LOL I love it! Seems like Zoey's daddy loves her too!


----------



## tie-dye hedgie (Dec 19, 2009)

:lol: That is definitely *priceless!*


----------



## Nebular (Dec 28, 2010)

Haha. That second one is priceless! If she starts squawking like a parrot or chirping "shiver me timbers" though I'd be concerned. Laughing my butt off, but concerned. :lol:


----------



## susanaproenca (Aug 14, 2010)

:lol: :lol: Gotta love Zoey!


----------



## MissC (Nov 15, 2010)

Zoey is such a cutie and HHH looks like a proud poppa!

Snarf does the same thing with Jamie...sits on his chest and works his way down to his neck and sleeps there...the two of them have a sedating affect on each other and lay there happily snoring to each other. 
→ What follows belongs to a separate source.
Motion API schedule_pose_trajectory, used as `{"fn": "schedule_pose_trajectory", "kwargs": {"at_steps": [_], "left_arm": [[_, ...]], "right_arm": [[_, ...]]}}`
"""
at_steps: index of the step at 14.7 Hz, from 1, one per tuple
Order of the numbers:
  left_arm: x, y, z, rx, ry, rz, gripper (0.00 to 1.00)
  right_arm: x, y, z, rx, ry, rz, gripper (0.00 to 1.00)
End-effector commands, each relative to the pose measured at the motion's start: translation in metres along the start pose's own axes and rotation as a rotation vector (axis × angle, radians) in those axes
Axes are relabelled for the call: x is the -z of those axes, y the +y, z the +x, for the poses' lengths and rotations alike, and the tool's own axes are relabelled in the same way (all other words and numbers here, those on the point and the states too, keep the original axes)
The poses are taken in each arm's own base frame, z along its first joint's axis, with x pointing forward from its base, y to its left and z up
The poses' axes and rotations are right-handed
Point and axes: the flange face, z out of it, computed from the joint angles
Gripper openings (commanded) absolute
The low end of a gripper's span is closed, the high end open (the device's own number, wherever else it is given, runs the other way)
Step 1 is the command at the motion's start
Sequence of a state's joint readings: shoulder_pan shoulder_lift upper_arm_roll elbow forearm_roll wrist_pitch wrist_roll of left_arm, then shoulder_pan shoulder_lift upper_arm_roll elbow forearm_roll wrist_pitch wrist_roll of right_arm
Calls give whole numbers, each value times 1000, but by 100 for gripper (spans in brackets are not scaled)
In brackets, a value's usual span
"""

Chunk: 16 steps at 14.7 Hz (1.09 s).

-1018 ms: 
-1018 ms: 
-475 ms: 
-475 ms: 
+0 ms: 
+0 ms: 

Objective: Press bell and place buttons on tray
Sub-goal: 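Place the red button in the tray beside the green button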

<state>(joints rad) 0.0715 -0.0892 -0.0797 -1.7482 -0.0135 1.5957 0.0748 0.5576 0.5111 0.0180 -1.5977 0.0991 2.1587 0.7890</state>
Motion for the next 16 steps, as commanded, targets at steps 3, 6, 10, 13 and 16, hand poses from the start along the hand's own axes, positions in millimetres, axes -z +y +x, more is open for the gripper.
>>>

He never explores with me, Chief Mealie-Provider, Poop-Cleaner and Food-Supplier. :roll:


----------



## Hedgieonboard (Nov 15, 2009)

I loved the pics, it is so cute to see how they interact with each other. Zoey looks right at home up there cuddled on your hubby's shoulder, too cute


----------



## bnk28 (Dec 19, 2010)

That is so adorable! I'm jealous, mine would probably bite my ear off, haha


----------



## PJM (May 7, 2010)

bnk28 said:


> That is so adorable! I'm jealous, mine would probably bite my ear off, haha


 :lol:


----------



## Nebular (Dec 28, 2010)

Vampire hedgie?! :shock:


----------



## schmelderz (Jul 7, 2010)

You post the funniest pics, PJM! :lol: :lol: :lol:


----------



## PJM (May 7, 2010)

:lol: Thanks! I'm surrounded by silly people/hedgies!


----------